From Balik Pulau, we continued north through the mountains, and came to the Penang National Park, located in the north-western tip of the island. There are a number of routes you could follow to various parts of the park. We chose to go to the Canopy Walk and get high. Way up in the trees, we walked along the canopy, admiring the lush forest, and all the birds and even monkeys! If we had been a bit better prepared — running shoes, towels and swimsuits — we could have hiked another route to one of the undisturbed beaches in the park where the swimming is supposed to be really good. Yet another thing to do next time.
Live to eat, eat to enjoy!
Okay, so about Penang food. Yes, it is fantastic. And yes, it is cheap. Imagine if each dish costs US $1, you can eat like a king for just five bucks! Now we’re not talking about fancy restaurants, we’re talking about the typical local eating places, known as hawker centres. Normally how a hawker centre works is you have an owner who owns the actual place, and the hawkers (vendors) come and set up their stalls and sell different things. A small hawker centre may have as few as three vendors, while a big one could have up to twenty. We ate at these kinds of places every day and truly enjoyed the variety. So, without further ado, here are some pictures of the famous Penang food that everybody raves about. Click on the thumbnails for some close-ups:
Yes indeed, Penang is a place where one can easily become fat. Fat, but happy.
Same same, but different
In many ways, Penang reminded me of Trinidad — lush green mountains, old style colonial houses (which you see less and less of in Trinidad though), little villages with houses covered in red galvanized roofs, the same fruits and vegetables and trees and flowers, winding roads through the jungle… it certainly felt and looked a bit familiar. But of course, culturally speaking, there is no comparison between a rowdy sexxed-up Caribbean island and an Asian island. In that regard, it was very very different.

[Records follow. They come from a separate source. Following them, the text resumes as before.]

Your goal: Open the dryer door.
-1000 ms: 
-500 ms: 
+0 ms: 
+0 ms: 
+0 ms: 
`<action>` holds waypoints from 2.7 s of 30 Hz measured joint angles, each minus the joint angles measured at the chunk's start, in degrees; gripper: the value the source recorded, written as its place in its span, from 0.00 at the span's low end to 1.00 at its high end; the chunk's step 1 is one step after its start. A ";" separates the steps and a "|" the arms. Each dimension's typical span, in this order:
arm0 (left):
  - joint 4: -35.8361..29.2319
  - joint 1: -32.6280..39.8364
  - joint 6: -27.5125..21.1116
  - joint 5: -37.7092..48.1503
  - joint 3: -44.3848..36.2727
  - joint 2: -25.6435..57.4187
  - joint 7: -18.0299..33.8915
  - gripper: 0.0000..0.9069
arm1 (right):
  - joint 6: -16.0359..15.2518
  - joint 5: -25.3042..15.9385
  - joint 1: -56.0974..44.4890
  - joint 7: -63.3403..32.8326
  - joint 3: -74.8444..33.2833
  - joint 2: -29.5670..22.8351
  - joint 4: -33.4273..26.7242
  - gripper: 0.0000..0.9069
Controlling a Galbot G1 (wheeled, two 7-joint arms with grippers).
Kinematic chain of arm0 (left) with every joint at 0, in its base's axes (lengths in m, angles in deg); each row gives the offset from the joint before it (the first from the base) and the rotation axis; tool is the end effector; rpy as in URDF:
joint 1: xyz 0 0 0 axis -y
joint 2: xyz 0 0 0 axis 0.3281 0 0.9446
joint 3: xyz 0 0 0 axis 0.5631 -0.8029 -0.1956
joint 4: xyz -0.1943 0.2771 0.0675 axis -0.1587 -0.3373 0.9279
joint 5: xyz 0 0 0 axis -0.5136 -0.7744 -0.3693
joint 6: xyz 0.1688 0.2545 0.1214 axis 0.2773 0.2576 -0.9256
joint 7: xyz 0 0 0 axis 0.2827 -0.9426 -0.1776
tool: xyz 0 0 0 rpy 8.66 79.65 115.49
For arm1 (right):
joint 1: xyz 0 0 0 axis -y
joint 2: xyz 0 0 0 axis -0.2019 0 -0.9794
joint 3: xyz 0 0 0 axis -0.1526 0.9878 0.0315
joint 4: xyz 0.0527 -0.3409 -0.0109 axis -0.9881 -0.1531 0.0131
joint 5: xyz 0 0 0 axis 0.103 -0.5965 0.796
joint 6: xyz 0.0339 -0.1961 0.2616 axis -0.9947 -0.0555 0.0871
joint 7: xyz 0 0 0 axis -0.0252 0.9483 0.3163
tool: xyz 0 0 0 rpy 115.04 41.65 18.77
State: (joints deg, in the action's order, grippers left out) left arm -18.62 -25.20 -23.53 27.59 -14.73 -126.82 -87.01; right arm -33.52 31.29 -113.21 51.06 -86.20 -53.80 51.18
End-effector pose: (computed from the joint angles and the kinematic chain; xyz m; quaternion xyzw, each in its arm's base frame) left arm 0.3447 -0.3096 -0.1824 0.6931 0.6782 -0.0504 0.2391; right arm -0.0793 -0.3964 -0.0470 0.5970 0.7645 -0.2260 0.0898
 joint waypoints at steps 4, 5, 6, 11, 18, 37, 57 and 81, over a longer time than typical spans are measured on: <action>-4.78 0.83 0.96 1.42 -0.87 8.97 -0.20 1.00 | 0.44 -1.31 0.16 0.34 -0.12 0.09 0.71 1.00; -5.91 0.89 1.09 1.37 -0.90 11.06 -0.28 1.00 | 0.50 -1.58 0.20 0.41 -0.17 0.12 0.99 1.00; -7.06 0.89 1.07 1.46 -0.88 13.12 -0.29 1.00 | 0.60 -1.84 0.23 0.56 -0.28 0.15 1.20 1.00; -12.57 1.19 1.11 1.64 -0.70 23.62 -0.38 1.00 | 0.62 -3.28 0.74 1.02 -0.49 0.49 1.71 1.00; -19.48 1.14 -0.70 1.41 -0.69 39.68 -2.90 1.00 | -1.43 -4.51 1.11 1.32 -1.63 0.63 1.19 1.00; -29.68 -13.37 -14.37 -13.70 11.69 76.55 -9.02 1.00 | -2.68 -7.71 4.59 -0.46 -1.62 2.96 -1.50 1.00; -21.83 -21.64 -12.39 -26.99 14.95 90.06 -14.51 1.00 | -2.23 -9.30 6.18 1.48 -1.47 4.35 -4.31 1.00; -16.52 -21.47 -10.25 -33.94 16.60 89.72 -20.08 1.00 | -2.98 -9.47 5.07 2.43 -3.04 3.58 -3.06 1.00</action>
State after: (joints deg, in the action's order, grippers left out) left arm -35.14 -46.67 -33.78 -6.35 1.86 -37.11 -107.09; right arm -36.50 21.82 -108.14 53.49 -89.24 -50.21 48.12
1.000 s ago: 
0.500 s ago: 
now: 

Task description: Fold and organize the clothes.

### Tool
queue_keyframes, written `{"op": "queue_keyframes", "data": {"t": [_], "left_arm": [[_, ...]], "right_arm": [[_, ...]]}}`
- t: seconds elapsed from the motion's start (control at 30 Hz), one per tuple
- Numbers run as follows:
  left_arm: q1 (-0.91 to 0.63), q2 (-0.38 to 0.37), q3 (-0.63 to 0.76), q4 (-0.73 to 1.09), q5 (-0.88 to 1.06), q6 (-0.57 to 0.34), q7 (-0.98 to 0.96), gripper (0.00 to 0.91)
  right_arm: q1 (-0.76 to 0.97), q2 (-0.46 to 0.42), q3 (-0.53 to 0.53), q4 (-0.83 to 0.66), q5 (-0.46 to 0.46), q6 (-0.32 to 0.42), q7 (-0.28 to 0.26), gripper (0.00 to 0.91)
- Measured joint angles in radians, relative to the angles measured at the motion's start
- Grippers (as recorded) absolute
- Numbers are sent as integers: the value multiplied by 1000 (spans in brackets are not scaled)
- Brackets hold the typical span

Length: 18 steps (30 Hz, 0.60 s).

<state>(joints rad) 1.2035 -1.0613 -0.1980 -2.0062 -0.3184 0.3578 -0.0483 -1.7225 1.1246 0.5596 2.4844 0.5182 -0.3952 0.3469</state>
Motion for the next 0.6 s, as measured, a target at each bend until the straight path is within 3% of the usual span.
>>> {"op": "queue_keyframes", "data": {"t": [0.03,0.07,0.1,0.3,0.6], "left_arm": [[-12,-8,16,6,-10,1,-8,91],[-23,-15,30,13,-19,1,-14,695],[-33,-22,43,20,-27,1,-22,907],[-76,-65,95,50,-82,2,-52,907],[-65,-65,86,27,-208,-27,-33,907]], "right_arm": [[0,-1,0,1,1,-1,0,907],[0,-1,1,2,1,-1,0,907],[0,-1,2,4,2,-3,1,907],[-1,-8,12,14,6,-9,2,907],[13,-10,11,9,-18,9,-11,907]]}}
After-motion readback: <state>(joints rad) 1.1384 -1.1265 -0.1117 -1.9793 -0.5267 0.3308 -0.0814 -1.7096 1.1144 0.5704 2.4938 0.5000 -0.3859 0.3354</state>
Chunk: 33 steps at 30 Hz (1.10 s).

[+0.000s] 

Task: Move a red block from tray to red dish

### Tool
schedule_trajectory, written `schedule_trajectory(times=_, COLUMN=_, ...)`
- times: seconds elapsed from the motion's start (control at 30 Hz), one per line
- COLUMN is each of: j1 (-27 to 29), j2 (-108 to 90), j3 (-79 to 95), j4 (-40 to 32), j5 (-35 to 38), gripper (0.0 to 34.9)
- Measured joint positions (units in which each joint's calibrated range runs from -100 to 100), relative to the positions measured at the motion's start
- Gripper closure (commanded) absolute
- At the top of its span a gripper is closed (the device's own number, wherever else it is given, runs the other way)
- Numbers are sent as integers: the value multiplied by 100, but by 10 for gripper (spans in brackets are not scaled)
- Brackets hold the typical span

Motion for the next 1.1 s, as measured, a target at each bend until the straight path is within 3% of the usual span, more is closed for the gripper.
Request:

However, we did come across a reggae bar, aptly named The Reggae Bar, down in Georgetown that looked like a good place to lime. Thank god for Bob Marley spreading some Caribbean culture across the globe. I would have liked to check out the bar, but unfortunately it was not open. Next time for sure!
So, what is the verdict on Penang? Well, we were only there for five days, but it seems like a very nice place to live for a year. Cheap rent, cheap food, hot weather, nice beach, friendly people, good public transport, interesting culture, golf, Hash House Harriers, easy travel within the SE Asia region… What’s not to like? If Seiji’s company should post him there for a year, I think I could handle it. Now, we just wait and see….
7 thoughts on “Penang, the foodie paradise”
Sounds divine. Wish we were there with you. Now if you could just get to the states….we miss you!
Great blog, can’t wait to hear more!
Your food made me hungry. Told Gary, wouldn’t the kids be surprised if we decided to retire that far away.
Looking forward to seeing you this summer.
I got hungry reading this post. First visited Penang for a Thai visa. Now I live in Thailand and go to Penang a few times a year mainly for the food.
Hello, can I ask where you stayed? Or if you have a recommendation? Thanks.
Hi Teresa, we stayed in Batu Ferringhi where there are loads of hotels lining the beach. Nice area, pretty decent night market. Easy enough to get around with public buses and taxis!